Montreal

Surviving the lean months: How 2 Montreal business owners are coping with the COVID shutdown

The holidays are usually a time of plenty that help businesses get through the lean months that follow. With many COVID-19 restrictions in effect, business owners are doing their best to survive until the pandemic is over.

Restaurant and gym owners are taking small steps to cope with big losses during the holiday season

Montreal’s Dinette Triple Crown usually depends on parties during the busy holiday season to help during the lean months. Now, owners are hoping a revamped takeout menu for the holidays will help. (Pierre Fortin/CBC)

Any other year, the staff at Montreal's Dinette Triple Crown would be busy planning and preparing the tasting menu for parties this holiday season.

"We do a lot of office parties," said owner Nicole Turcotte. "Friends and groups would get together and do big sit-down dinners with anywhere between 12 and 30 people with fixed menus, and usually lots of wine and cocktails."

The bump from that busy party season in December would get her through the lean months of January and February.

That's not the case this year.

The Quebec government has ordered all restaurant dining rooms in red zones to stay closed until at least January 11, in a bid to halt the spread of COVID-19.

Now, her dining room is used for storage, and Turcotte is serving takeout from behind a plexi-glass window at her Clark Street eatery.

She and her partner, Colin Perry, are looking for ways to eke out a bit of cash — and stay festive — this holiday season.

Nicole Turcotte hopes the extra revenue will be enough to keep the restaurant afloat in 2021. (Pierre Fortin/CBC)

"We'll be offering some more kind of holiday dishes," said Turcotte. "Colin is thinking about doing some of our classic pies for takeout, and things that people could eat with their families, and also things that we eat over the holidays."

The revenue from the pies and holiday treats won't cover a lot, but every little bit helps.

"We're not under the impression that it's going to be our same sales numbers as last year," said Turcotte. "The goal right now is just to not fall further behind and not put the business in jeopardy for 2021."

Gyms losing out on post-holiday resolutions

And while January and February are Turcotte's lean months, gyms and fitness clubs depend on post-holiday revellers to flock back then to work off the Christmas calories.

But that won't be the case this year.

Nick Trainor, owner of Train Fitness Studio, says he's really going to feel the extended closure.

"January, February are the busiest months of the year for gyms, really," said Trainor. "So, it's going to hit us hard, especially in the downtown core."

"Until they say it's safe to come back to work, especially in this area, we're going to lose out on pretty much all of [the busy months]," he said.

Those two months represent an important window for Trainor to attract new clientele to his gym as well.

And when spring comes, there is a different kind of competition: the outdoors.

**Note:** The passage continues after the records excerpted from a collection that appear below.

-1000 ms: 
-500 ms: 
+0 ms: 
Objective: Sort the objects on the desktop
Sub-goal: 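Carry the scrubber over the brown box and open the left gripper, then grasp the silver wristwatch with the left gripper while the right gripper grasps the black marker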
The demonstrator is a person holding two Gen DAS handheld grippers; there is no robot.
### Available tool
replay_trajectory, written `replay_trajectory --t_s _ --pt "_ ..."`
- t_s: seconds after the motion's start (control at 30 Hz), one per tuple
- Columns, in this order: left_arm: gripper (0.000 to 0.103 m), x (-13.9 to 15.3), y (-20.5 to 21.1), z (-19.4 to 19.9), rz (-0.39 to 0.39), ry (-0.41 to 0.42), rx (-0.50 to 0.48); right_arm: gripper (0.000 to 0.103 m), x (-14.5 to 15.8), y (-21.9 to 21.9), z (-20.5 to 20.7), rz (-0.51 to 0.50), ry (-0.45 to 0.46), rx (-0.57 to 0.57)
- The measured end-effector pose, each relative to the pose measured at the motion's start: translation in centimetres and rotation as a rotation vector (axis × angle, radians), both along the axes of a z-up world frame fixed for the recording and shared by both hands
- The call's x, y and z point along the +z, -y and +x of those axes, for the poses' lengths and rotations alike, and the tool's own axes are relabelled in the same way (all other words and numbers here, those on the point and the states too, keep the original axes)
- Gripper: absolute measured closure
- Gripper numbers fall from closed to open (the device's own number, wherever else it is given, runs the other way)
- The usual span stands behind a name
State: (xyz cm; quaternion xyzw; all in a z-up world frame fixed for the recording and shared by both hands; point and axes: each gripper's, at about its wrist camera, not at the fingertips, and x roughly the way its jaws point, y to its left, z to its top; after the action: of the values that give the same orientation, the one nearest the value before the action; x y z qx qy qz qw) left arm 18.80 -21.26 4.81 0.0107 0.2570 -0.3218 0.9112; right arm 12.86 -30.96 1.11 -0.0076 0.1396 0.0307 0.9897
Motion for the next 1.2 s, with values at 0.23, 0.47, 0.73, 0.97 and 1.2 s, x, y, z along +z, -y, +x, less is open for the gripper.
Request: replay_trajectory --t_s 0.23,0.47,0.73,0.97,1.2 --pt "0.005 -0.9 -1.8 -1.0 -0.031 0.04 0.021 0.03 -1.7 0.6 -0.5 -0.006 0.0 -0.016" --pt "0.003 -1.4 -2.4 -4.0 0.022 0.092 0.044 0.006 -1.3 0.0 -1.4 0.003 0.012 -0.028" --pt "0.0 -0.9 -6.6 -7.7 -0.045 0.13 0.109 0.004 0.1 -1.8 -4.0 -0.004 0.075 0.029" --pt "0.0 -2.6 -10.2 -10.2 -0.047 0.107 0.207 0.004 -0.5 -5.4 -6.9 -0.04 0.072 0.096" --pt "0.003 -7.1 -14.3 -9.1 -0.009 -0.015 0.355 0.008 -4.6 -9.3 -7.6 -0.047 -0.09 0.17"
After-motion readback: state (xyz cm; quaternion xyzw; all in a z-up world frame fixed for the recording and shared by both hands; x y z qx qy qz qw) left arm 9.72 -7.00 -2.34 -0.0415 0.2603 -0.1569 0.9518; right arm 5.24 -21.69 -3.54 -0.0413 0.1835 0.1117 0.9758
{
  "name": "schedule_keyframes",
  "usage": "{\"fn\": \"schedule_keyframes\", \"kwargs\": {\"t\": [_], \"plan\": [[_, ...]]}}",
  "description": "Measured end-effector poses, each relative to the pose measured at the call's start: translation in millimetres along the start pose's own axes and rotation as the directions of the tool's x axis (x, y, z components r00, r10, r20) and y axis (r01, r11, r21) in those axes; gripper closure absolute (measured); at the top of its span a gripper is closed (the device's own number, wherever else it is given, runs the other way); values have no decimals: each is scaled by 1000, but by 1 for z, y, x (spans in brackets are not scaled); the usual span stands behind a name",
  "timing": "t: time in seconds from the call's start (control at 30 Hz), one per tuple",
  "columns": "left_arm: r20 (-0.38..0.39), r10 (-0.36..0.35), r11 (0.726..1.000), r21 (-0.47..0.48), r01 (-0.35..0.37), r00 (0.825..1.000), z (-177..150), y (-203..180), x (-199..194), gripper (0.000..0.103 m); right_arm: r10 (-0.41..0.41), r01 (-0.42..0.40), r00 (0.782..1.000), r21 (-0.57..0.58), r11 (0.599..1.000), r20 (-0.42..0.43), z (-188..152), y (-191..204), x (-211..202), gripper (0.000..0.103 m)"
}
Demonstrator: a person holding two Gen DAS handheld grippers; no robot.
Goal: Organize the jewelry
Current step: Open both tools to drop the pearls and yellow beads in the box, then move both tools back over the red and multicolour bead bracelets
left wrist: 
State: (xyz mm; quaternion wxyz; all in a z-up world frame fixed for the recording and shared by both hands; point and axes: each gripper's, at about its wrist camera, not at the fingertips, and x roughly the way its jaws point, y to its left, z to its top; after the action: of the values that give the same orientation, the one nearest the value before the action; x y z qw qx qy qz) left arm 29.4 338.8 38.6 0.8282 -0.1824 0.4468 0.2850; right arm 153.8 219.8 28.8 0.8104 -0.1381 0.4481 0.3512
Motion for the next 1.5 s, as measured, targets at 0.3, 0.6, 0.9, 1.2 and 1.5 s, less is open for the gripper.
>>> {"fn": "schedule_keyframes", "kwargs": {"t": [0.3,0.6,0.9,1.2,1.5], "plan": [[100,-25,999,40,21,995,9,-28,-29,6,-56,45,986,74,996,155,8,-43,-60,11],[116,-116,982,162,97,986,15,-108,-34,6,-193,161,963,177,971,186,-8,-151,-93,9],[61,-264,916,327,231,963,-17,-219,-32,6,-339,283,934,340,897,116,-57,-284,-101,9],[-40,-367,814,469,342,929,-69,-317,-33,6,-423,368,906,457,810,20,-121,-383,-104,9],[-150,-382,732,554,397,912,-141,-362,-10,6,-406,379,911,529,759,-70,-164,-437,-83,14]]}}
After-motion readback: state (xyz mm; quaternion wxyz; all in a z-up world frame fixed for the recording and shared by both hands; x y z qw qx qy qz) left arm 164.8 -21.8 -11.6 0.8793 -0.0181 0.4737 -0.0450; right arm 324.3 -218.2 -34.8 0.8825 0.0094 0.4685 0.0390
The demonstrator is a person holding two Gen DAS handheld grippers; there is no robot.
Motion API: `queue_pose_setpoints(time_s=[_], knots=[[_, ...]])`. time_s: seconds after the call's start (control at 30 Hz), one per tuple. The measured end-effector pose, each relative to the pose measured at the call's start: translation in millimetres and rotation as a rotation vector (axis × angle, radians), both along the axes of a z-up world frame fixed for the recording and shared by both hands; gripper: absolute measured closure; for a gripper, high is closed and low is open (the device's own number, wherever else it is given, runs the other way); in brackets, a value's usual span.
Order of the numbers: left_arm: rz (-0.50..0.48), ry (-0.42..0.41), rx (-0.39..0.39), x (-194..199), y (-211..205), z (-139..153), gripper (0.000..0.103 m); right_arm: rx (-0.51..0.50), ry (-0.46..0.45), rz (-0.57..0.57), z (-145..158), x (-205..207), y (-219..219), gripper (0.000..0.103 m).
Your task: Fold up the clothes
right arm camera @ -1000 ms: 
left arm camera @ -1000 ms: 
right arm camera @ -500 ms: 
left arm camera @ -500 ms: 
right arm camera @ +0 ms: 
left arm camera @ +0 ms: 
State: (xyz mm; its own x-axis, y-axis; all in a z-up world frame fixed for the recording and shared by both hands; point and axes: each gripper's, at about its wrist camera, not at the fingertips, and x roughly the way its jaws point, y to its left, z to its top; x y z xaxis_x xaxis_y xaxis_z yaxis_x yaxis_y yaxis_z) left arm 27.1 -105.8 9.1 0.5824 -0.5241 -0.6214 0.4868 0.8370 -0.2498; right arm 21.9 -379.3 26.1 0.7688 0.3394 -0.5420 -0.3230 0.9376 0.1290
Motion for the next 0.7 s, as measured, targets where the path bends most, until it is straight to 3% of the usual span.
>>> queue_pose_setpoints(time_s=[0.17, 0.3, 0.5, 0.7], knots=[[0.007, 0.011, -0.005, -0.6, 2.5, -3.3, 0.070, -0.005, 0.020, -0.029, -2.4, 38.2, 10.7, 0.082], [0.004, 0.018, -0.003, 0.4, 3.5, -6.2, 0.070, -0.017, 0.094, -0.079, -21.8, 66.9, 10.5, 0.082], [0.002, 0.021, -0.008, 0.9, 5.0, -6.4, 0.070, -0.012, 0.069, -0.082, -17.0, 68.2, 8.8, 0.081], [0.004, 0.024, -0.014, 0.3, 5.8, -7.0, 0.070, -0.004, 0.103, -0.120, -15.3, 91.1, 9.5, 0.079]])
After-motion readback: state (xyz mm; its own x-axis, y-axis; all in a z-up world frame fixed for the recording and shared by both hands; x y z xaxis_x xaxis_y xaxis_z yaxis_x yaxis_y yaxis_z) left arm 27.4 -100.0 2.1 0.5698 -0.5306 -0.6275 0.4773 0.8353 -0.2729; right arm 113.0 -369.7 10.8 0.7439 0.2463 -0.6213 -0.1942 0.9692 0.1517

"People train outside in the summers," said Trainor. "We're going to miss a whole season and a half before we start to get new members."

Train Fitness Studio owner Nick Trainor says he’ll be losing out on the prime months for attracting new clientele. (Chloe Ranaldi/CBC)

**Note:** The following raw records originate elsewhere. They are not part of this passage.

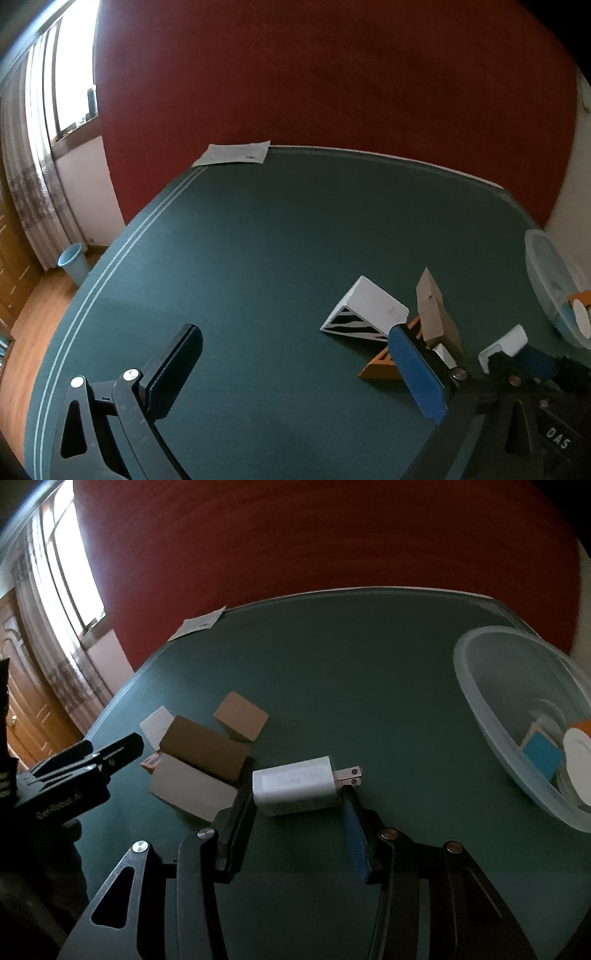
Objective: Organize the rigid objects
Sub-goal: 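Grasp the white cube with the left tool while the right tool holds the charger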
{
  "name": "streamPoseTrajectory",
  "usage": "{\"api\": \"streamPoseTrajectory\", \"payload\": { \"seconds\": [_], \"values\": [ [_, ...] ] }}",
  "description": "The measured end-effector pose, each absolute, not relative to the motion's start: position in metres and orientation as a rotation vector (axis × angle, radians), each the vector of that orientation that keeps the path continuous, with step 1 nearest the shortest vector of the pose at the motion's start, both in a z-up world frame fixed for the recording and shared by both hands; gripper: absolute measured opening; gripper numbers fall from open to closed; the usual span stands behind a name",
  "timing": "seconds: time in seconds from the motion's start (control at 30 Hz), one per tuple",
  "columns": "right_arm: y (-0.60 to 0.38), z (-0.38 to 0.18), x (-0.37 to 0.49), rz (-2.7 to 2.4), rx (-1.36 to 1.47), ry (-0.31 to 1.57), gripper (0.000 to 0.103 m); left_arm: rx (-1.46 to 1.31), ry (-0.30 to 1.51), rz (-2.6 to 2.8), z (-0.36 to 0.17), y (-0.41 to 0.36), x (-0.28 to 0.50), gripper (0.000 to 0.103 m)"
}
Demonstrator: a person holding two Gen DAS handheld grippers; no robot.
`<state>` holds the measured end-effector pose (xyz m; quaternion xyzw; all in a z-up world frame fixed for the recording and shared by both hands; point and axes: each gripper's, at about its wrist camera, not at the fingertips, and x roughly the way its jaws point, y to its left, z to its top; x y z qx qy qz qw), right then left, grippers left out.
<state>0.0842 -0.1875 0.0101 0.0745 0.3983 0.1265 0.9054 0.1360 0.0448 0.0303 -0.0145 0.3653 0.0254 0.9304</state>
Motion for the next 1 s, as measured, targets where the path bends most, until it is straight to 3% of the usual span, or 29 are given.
{"api": "streamPoseTrajectory", "payload": {
  "seconds": [0.63, 1.0],
  "values": [
    [-0.189, 0.009, 0.084, 0.27, 0.166, 0.804, 0.047, -0.131, 0.844, 0.119, 0.025, 0.034, 0.181, 0.102],
    [-0.191, 0.008, 0.083, 0.275, 0.174, 0.802, 0.047, -0.138, 0.876, 0.145, 0.014, 0.06, 0.161, 0.102]
  ]
}}
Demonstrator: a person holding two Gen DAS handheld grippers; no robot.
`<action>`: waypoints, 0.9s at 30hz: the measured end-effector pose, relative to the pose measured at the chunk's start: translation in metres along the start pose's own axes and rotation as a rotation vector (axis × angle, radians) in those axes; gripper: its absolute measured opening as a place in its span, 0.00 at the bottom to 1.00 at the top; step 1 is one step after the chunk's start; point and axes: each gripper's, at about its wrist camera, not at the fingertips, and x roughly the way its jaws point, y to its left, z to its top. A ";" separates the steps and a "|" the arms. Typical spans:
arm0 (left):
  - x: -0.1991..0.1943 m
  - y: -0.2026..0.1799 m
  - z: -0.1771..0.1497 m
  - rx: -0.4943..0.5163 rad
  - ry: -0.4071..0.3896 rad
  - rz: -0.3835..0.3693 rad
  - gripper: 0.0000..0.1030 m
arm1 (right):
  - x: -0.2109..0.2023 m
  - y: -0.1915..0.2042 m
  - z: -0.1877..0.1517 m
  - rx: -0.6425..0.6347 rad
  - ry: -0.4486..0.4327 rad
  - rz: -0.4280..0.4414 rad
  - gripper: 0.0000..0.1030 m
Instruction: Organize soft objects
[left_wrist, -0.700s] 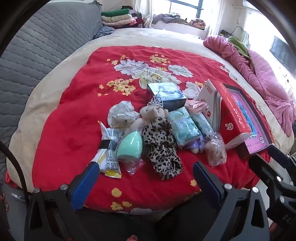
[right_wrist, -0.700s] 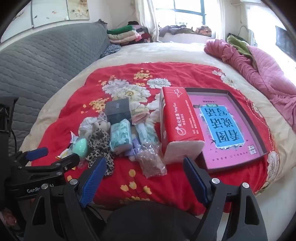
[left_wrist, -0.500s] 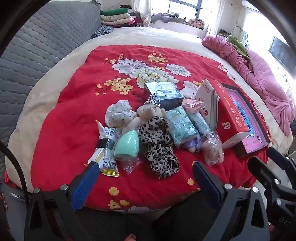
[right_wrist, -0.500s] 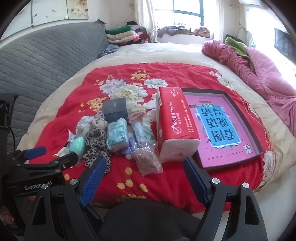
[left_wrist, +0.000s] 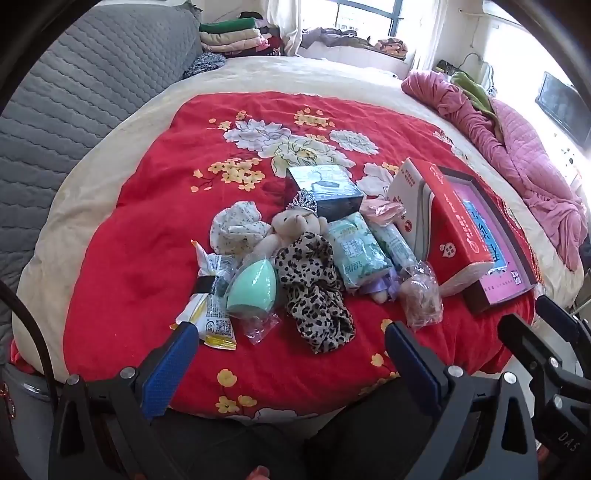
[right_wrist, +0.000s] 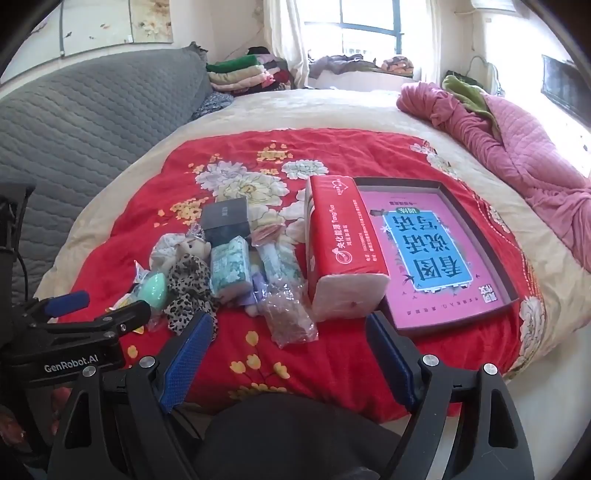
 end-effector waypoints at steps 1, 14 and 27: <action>0.000 0.000 0.000 0.000 -0.001 0.000 0.99 | 0.000 0.000 0.000 0.001 -0.001 0.001 0.83; -0.002 -0.001 0.000 0.003 -0.003 0.011 0.99 | -0.002 0.001 -0.001 -0.004 -0.007 -0.011 0.83; -0.004 -0.003 -0.001 0.014 -0.009 0.008 0.99 | 0.000 -0.001 -0.001 0.000 -0.008 -0.009 0.83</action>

With his computer set up on a platform in front of him, Trainor runs fitness classes online to help keep some interest in his gym.

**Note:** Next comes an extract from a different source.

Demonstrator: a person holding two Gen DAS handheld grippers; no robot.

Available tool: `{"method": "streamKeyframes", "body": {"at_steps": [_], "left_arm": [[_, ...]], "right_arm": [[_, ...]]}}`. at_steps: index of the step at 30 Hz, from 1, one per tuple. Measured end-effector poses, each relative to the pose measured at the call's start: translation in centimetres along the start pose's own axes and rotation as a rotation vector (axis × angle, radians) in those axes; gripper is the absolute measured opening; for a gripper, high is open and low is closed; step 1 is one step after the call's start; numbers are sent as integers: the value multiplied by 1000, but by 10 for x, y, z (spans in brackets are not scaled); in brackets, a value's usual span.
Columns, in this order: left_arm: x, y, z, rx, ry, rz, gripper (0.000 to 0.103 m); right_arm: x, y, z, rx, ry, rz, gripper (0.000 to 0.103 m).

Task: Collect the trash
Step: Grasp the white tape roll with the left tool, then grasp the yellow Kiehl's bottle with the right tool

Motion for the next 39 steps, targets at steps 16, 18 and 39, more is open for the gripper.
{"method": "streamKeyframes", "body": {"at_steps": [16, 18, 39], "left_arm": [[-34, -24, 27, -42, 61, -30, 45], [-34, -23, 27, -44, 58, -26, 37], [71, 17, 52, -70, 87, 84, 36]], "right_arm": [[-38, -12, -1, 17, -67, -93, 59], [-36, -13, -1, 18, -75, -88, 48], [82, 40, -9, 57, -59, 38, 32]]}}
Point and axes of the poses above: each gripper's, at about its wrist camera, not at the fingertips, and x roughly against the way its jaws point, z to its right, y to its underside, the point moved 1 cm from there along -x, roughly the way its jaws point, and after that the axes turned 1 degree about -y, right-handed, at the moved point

He says people are still signing up for the classes, which he plans to run into the new year. But it's not the same experience for his clients.

"It's one way to keep going, but it's not the same kind of feeling. It's not the same intensity," said Trainor. "Yes, they're still staying fit, but they don't have the use of all the amazing equipment we have in the gym."

Trainor says he will need government help once people are allowed back into gyms, to recover what he lost in the pandemic.

For Nicole Turcotte, she's not counting on the government aid as much as she is hoping government leaders do more to control the cases of COVID-19 in Quebec.

Otherwise, she says, the return to normal for her restaurant will take much longer.

"I have the impression that our leaders don't understand math," she said. "As a business woman, it's really stressful because all I'm dealing with right now is numbers. And they're not good for me and they're not good for my cohorts in the restaurant industry and bars."